▶ _What the task asks_
Look through the records below for the line holding "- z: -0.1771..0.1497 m". Write it out exactly, with each following line through the line holding "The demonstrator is".

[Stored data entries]

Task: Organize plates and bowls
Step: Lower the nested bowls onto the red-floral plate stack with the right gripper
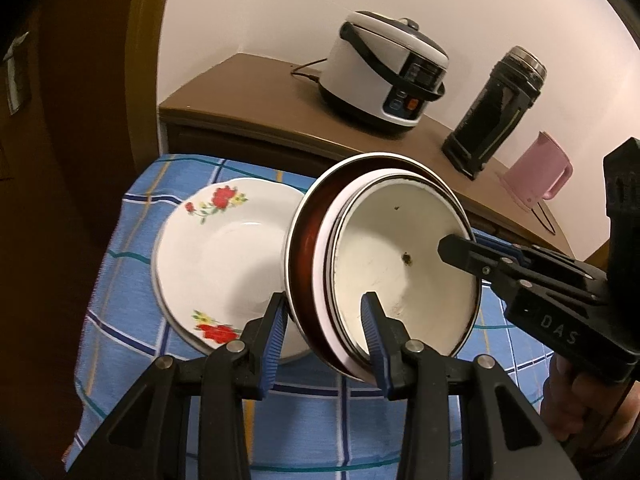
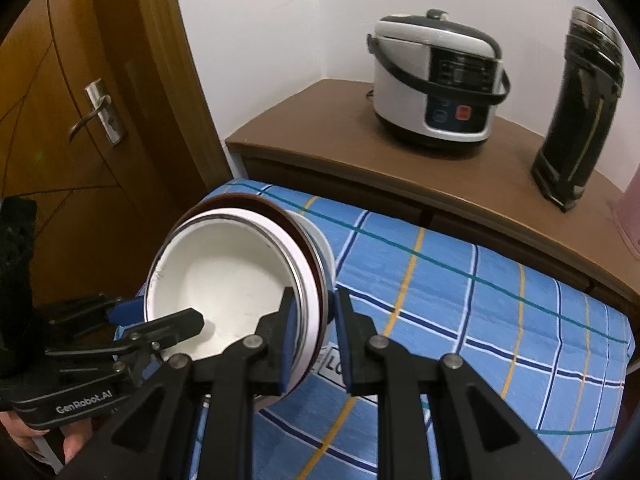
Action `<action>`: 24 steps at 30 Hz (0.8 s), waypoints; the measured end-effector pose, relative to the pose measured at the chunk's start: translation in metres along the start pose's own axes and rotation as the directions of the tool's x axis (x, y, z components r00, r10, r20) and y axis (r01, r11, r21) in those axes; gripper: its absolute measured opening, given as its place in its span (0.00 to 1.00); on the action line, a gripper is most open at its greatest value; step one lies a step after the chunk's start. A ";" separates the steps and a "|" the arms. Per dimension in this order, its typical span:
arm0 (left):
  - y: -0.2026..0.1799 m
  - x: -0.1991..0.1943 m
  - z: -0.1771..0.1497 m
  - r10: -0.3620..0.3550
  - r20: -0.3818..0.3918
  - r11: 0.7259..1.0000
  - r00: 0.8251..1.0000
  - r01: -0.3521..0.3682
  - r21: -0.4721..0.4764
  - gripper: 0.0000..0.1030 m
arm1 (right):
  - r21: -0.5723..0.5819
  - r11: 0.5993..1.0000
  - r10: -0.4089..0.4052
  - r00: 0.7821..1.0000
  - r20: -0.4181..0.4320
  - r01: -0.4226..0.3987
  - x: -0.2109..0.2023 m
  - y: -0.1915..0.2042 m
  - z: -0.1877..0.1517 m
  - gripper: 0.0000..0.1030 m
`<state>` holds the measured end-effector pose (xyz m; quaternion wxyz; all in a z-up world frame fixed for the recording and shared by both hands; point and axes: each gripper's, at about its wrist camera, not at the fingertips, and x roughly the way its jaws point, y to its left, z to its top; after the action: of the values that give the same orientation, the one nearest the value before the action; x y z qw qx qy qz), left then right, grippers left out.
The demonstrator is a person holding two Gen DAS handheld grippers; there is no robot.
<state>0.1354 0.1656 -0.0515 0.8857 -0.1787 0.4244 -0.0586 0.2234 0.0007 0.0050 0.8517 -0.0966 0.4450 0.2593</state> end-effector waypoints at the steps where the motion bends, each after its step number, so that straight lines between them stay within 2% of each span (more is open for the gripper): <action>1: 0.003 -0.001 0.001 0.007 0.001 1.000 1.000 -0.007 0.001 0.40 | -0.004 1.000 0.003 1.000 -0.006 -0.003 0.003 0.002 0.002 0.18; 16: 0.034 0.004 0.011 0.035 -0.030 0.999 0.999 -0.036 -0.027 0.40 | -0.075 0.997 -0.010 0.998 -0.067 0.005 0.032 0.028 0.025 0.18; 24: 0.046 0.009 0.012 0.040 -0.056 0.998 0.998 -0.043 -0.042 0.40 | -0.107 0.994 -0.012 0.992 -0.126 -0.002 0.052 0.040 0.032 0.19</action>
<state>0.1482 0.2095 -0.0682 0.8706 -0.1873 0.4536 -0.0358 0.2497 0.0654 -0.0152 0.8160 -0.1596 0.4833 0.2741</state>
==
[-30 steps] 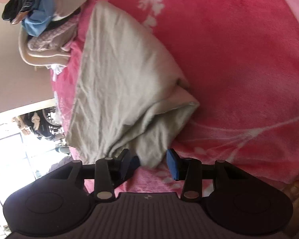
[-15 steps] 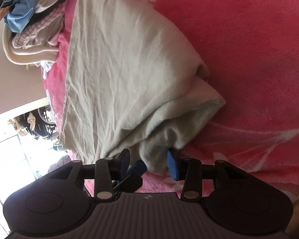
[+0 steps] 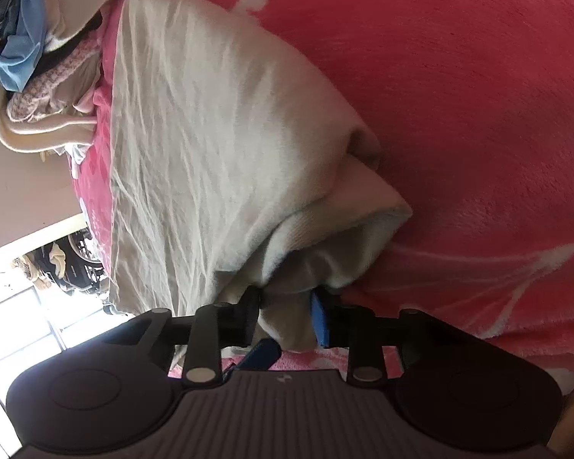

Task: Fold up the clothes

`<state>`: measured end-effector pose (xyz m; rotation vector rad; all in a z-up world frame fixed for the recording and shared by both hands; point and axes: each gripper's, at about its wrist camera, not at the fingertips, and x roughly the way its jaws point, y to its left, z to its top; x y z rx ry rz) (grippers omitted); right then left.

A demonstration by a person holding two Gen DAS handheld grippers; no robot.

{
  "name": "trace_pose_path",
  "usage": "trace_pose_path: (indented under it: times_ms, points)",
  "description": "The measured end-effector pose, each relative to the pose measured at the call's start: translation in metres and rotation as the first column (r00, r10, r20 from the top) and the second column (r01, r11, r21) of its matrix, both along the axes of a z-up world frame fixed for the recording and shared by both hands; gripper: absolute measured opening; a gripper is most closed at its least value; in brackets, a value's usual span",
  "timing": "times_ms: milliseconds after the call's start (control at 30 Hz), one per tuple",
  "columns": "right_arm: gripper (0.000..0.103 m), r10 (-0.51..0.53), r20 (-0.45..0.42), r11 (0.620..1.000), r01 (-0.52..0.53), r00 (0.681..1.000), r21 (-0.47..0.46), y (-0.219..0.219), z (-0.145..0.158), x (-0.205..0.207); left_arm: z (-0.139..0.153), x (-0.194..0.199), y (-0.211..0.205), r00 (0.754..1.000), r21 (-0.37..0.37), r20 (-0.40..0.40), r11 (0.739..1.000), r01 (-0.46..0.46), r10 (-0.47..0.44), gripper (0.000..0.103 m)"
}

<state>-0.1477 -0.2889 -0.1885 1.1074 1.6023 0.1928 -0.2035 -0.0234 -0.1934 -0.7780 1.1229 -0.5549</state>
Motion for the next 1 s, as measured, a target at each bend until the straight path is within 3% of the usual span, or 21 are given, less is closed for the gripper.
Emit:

▶ _Completed exercise_
  - z: -0.1771..0.1497 m
  - r10: -0.3620..0.3550
  - r20: -0.3818..0.3918
  - r11: 0.7259..1.0000
  - r00: 0.8251..1.0000
  - r01: -0.3521..0.3682
  - r21: -0.4721..0.4764
  - gripper: 0.0000..0.1030 m
arm1 (right):
  - r21: -0.5723..0.5819
  - r11: 0.5993..1.0000
  - r10: -0.4089..0.4052
  - r00: 0.7821..1.0000
  - r20: -0.4181..0.4320
  - r01: -0.4226..0.3987
  - x: -0.2109..0.2023 m
  - y: -0.1915..0.2042 m
  - z: -0.1877..0.1517 m
  - gripper: 0.0000..0.1030 m
`<state>` holds the measured end-effector pose (xyz m; quaternion wxyz; all in a z-up world frame fixed for the recording and shared by both hands; point and axes: each gripper's, at about its wrist camera, not at the fingertips, and x roughly the way its jaws point, y to its left, z to its top; after the action: of the values that give the same orientation, the one nearest the value before the action; x y z qw qx qy qz), left then right, grippers left out.
The demonstrator is a person holding two Gen DAS handheld grippers; there is no robot.

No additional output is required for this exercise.